Connecting Columbia Union Seventh-day Adventists

Impoverished and unschooled children wait for the opportunity to enroll in a Christian school, as the team who visited Colombia donated $3,500 for this cause.

Seabrook Pastor Promotes Cocaine-Free Ministry

Story by Tiffany Doss

While visiting Colombia, South America in 2005, a little boy approached Jimmy Munoz, associate pastor at Potomac Conference's Seabrook church in Lanham, Md., offering to shine Munoz’s tennis shoes. “Our Colombian friends felt bothered by the street boy and wanted to send him away with nothing,” says Munoz. “I felt deeply touched by his plight. At his age, I, too, was out on the streets in Colombia trying to work and make money to provide for my family.”

Munoz has since learned there are more than half a million unschooled children in this impoverished country, making them prime targets of drug lords who want them to work on illegal farms.

Last year Munoz and his family; nine Seabrook members; Olives and Claudia Villamizar, a pastoral couple of four Spanish churches in Potomac; and Bill Miller, conference president, flew to Colombia to initiate Munoz’s dream of helping create a “cocaine-free world.” The team taught leadership principles, held conflict resolution workshops and led addiction treatment and prevention seminars.

At the locals’ request, the group also conducted evangelistic meetings, where 12 people made decisions for Christ.
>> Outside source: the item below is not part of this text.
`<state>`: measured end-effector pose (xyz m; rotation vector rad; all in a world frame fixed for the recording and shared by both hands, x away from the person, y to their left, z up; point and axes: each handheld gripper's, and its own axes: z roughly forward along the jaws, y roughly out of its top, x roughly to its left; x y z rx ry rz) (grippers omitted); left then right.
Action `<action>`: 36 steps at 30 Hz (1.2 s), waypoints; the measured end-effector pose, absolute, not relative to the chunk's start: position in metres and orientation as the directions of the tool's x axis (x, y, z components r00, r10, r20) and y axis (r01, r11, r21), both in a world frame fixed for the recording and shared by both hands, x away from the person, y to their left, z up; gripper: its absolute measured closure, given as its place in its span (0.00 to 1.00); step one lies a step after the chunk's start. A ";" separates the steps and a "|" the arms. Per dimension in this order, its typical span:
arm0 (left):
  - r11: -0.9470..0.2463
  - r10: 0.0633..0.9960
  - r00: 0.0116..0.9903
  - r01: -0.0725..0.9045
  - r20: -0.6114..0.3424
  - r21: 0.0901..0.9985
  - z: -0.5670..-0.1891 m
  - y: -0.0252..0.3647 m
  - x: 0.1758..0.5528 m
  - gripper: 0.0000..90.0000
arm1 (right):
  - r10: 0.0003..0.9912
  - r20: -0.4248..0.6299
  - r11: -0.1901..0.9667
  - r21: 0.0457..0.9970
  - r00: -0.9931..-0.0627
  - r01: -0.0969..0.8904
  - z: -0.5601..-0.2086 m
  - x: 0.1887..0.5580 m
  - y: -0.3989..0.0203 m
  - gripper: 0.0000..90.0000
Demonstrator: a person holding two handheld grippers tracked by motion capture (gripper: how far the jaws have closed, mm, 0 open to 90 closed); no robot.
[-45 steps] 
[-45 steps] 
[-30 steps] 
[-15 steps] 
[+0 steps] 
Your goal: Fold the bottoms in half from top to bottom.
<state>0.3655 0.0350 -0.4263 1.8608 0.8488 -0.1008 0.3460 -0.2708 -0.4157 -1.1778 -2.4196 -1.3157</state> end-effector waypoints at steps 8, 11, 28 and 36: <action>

Munoz says the group learned about effective poverty alleviation, fellowshipped with local gospel and public workers and encouraged them to continue moving forward in sharing the goodness of God. The team also gave $3,500 to a local church who wants to open a Christian school.

“The vision of this ministry, Cocaine Free World, is to promote entrepreneurship and to one day employ people in producing helpful items that have a high demand,” explains Munoz. “We are also working to attack emotional poverty by inspiring people to aim high and dream of starting industries that are greatly needed in order for community members to have honest and productive jobs.”

While in Colombia this past year, Munoz met David, a member of an Adventist church who works as a tailor. David dreams of growing his business to employ family members and neighbors who don’t have jobs: “Through this ministry, I want to make it impossible for drug lords to find illiterate people willing to work in their fields and to have those 500,000 children in school, learning to dream big—dream about the second coming of Jesus Christ—and how they can make the world a better place.”